On March 10, 1876, Alexander Graham Bell changed the world with his famous quip, “Mr. Watson, come here; I want you.” The day marked the beginning of the telephone era. Once considered an unnecessary luxury and now a standard part of life used by individuals the world over, the telephone would revolutionize communication. Imagine Bell’s reaction were he able to see how his invention has evolved.
What is VoIP?
One of the latest applications of Internet Protocol (IP) is Voice over Internet Protocol (VoIP). In simple terms, VoIP is a service that allows users to make telephone calls over an Internet connection. Unlike a traditional telephone service that uses a regular (analog) phone line, VoIP utilizes a broadband Internet connection that allows users to place phone calls through their computer using a special VoIP telephone or an adapter attached to a regular phone.
What equipment does VoIP require?
One of the biggest advantages of using VoIP technology is the lack of necessary equipment. An individual with a computer hooked up to the Internet can place a phone call using the high-speed connection. Using one of the free VoIP software programs, users can make calls completely independent of the phone company.
Consumers who want or need a more traditional means of placing phone calls can still take advantage of VoIP technology by using an analog telephone adaptor (ATA). An ATA is a converter that allows a user to plug their telephone in either to their computer or directly to their Internet connection. Simply attach the ATA to the Internet connection, then plug the phone into the ATA, and VoIP is ready to go.
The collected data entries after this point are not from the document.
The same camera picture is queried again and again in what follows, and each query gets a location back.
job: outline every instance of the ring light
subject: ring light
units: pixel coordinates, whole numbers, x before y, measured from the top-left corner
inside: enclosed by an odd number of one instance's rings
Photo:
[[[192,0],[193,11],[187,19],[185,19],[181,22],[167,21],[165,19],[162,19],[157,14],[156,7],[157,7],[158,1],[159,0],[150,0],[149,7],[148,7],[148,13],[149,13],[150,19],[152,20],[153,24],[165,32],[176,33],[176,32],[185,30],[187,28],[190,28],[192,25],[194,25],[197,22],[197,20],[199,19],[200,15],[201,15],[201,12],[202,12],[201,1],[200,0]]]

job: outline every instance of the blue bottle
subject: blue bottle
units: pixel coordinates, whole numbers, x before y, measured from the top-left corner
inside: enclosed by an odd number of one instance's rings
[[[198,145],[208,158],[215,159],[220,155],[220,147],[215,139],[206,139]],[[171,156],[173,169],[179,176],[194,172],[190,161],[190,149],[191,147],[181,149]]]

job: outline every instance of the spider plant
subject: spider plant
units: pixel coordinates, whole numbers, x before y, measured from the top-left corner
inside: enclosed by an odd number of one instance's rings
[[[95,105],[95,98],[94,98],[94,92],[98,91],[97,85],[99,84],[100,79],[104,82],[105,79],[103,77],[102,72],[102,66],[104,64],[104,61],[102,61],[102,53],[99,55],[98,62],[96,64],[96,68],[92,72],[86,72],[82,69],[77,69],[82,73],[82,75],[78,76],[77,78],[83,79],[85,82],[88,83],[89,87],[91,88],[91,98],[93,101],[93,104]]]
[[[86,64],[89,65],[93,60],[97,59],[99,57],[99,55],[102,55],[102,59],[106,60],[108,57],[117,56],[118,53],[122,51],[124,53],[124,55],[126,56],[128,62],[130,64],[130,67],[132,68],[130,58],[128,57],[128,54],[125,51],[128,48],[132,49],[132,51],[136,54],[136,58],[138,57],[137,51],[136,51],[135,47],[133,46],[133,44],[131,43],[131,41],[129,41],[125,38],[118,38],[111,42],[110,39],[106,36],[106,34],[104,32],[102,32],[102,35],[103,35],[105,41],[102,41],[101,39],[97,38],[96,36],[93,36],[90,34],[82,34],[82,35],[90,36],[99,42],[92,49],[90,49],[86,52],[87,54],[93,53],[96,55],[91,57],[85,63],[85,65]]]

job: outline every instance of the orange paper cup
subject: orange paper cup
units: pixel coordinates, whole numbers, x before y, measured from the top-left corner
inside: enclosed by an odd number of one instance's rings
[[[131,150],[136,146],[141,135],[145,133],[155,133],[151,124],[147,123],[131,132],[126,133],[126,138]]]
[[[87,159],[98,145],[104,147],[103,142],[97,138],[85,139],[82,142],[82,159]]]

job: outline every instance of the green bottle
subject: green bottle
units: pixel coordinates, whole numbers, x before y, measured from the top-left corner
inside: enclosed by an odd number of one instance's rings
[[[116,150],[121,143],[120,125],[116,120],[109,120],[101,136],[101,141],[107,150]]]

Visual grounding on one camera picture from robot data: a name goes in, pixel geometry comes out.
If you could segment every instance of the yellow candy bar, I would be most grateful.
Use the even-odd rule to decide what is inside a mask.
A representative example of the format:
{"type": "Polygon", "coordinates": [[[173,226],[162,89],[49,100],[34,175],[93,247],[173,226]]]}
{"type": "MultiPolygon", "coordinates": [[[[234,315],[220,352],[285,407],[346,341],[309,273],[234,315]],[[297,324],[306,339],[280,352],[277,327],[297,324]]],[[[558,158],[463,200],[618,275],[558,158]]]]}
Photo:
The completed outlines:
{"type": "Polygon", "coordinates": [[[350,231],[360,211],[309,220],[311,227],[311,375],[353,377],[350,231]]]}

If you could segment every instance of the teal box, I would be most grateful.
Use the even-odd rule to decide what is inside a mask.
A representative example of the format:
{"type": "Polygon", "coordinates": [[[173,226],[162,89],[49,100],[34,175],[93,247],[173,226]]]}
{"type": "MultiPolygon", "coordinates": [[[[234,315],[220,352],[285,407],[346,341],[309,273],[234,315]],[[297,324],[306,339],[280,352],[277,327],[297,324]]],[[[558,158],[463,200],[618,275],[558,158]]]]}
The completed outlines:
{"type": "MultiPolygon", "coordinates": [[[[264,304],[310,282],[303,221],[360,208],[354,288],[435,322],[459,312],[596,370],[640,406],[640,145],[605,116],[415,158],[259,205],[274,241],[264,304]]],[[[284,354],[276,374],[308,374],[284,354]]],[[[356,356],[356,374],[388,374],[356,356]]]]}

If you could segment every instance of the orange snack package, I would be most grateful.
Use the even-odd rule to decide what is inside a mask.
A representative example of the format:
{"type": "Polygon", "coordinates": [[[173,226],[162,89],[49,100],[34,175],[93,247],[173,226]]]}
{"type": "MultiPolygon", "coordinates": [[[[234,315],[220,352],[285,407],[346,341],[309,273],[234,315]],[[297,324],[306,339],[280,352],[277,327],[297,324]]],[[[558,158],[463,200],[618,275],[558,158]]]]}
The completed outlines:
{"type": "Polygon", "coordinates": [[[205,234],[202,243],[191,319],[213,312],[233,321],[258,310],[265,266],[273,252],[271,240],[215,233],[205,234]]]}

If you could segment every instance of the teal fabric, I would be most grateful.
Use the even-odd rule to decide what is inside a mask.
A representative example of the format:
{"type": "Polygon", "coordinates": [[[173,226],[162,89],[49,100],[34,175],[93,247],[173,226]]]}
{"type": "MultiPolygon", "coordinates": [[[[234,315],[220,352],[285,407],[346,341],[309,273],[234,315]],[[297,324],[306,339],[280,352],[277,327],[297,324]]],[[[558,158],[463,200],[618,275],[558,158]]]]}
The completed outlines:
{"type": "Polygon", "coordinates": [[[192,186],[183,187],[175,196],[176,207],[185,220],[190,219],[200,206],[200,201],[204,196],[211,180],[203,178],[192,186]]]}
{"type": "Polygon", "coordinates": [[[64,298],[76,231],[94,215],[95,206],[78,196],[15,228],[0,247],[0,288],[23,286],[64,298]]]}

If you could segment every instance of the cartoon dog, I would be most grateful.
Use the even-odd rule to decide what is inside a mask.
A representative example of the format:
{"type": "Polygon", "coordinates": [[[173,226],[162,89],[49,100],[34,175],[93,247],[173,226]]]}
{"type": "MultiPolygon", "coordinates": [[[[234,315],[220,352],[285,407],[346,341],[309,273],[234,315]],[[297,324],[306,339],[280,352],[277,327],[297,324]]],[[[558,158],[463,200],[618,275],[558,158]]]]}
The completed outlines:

Specialized phones are also available. The IP phones are equipped with an RJ-45 connector and plugged directly into the Internet connection.
How does it work?
By capitalizing on the digital signals used to send information and data over the Internet, VoIP converts calls into a compressed digital form that can be transmitted via the Internet. This is accomplished through the use of a codec, a computer program or device that samples audio signals at a rate of several thousand times per second. Each sample is compressed, transmitted, and then reassembled. When reassembled, the audio is nearly seamless, providing the listener with the continuous audio signal to which they are accustomed. Based on the codec used, samples are taken at different speeds (from 8,000 to 64,000 times per second)
Traditional phone users may be surprised to learn that they are most likely already using VoIP technology. The majority of phone companies have made the switch to VoIP, particularly for long-distance phone calls. Routing calls through switches allows phone companies to reduce the amount of bandwidth being used, in addition to reducing the amount of infrastructure needed.
What services does VoIP offer?
VoIP offers many of the same features that standard phone services offer. Users can take advantage of call waiting, Caller ID, three-way calling and more – all at reduced costs.
Who uses VoIP?
While VoIP technology has distinct advantages over traditional telephone services, not everyone has made the transition to the VoIP protocol. Primarily used in business environments, VoIP has filled a niche for businesses looking to create and use their own networks. By controlling every aspect of their IP telephony, companies can increase security and ensure that call quality is of the highest standard.
Residential users will also appreciate the benefits of flexibility and cost reduction. As technology continues to evolve, VoIP will most likely become standard for both residential and business use.
What are VoIP’s benefits?
One of the primary benefits of VoIP is the reduction in cost associated with making phone calls. In a traditional phone network, a long-distance call would require the exclusive use of a cable connecting the two ends of a telephone call for the duration of the call. Thus, a long-distance phone bill would reflect the “rental fee” for using the service. With VoIP, digitizing a call means that thousands of calls can share the cable at the same time — improving efficiency and reducing costs.
Another benefit to this technology is the flexibility that VoIP offers. Unlike a phone network that is limited to the location of hard wired connections, VoIP can be used wherever there is bandwidth available. Users can access their VoIP network on any broadband connection, allowing them to make and receive phone calls as if they were in their office. Particularly for the mobile workforce, this level of flexibility will make VoIP an essential part of business.
What are VoIP’s weaknesses?
Despite the benefits, there are some weaknesses that must be addressed with VoIP. Traditional phone lines are not dependent on electricity — a feature that is useful during power outages or in areas where the electrical supply is not consistent. VoIP technology using broadband signals must have electricity to work.
Additionally, some users have expressed concern over the security of the VoIP system and its vulnerability to hackers and viruses. Due to the system’s use of broadband networks, many users wonder about the safety of using the network.
Dependence on traditional phone lines will be another issue that VoIP will have to face. Multiple systems are based on hard-wired phone networks (alarm systems and emergency/911 networks, for example) and will not easily transfer to a broadband network.
Alexander Graham Bell’s device continues to evolve, pushing the limits of both technology and resources.